Obama is Not a Socialist
John Prothro |
Sunday, January 24, 2010 at 5:24PM A Pew Research poll conducted in 2007 showed a growing number (54 percent) of Americans agreed with the statement: “Government should help the needy even if it means growing debt.” According to the same poll, that trend corresponded to a widening gap of Americans who identified themselves with Democrats vice Republicans. One year later, we elected Barack Obama.
But that was before unemployment hit 10 percent and the economy failed to turn around. As the bad news mounted, Americans returned to their senses and Obama’s opposition grew bolder, even declaring what many suspected all along—that Barack Obama was a socialist.
I don’t believe Barack Obama is a socialist. A socialist is one who fully supports public ownership of the means of production. Obama is more likely an interventionist—a person who reluctantly admits the advantages of private ownership but believes government should intervene to rectify its evils.
The problem, according to the late economist Ludwig Von Mises, is there really is no middle way between capitalism and socialism. When an interventionist tries to control the market through “authoritarian decrees and prohibitions,” a spiral of unintended consequences ensues, forcing the government to either give up on its ambitions or pursue more intervention.
As Mises points out, as difficulties mount interventionists are faced “with the alternative either of abstaining from all acts of intervention, and thereby leaving private property on its own, or of replacing private property by socialism.” [i]
Nowhere is this principle more evident than in the health care legislation. Since Scott Brown ensured the death of government run health care, Democrats have had trouble envisioning comprehensive reform without government control. As the Wall Street Journal points out:
… the Administration and some Democrats seem to be pulling for a scaled-back plan that could command bipartisan support—the "core elements," as President Obama put it in a what-went-wrong interview with ABC's George Stephanopoulos.
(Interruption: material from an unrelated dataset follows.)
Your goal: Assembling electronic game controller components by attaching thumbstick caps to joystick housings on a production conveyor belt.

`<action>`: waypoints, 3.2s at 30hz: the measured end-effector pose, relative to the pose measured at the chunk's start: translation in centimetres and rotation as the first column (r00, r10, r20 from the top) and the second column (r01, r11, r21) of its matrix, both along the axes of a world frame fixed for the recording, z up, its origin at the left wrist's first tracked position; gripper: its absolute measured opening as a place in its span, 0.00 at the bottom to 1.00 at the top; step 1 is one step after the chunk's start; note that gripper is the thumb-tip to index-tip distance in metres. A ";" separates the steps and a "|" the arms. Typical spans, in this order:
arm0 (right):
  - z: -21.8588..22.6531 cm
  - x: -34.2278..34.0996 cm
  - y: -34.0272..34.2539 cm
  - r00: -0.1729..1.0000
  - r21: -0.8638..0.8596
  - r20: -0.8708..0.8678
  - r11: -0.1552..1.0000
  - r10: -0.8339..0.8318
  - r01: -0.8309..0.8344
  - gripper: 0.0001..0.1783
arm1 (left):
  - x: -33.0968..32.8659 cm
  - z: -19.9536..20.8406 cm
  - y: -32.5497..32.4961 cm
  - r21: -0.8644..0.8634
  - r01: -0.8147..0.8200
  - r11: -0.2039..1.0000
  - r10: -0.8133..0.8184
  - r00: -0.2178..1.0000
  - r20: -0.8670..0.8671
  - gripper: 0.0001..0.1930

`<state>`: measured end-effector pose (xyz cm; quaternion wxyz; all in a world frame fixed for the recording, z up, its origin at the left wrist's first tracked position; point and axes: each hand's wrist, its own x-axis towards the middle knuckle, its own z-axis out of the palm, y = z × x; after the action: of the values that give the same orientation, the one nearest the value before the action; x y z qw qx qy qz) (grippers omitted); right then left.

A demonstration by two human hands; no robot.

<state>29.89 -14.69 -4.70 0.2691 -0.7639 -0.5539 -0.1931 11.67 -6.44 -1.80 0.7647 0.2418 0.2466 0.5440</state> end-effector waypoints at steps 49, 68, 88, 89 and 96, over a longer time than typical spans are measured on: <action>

Here the problem is that they're basically all core elements. Most everything in ObamaCare as it stands is designed to "solve" a problem created by something else in the bill.
The regulations that would convert insurance companies into public utilities could easily create market death spirals in the majority of states that have been sensible enough to avoid those rules. Thus the requirement for a coercive and unpopular mandate that people buy coverage, which in turn is more expensive because of these regulations, which in turn requires hefty insurance subsidies, which in turn requires big tax increases.
"It turns out that a lot of these things are interconnected," Mr. Obama conceded…
As Obama is coming to see, interventionism isn’t as easy as advertised. The more he tries to bend the market to suit his idea of “social justice,” the more power he must grab and more mandates he must support. It’s no wonder many Americans believe he’s a socialist.
[i] Ludwig Von Mises, Liberalism: The Classical Tradition, (Indianapolis: Liberty Fund, 2005), 144.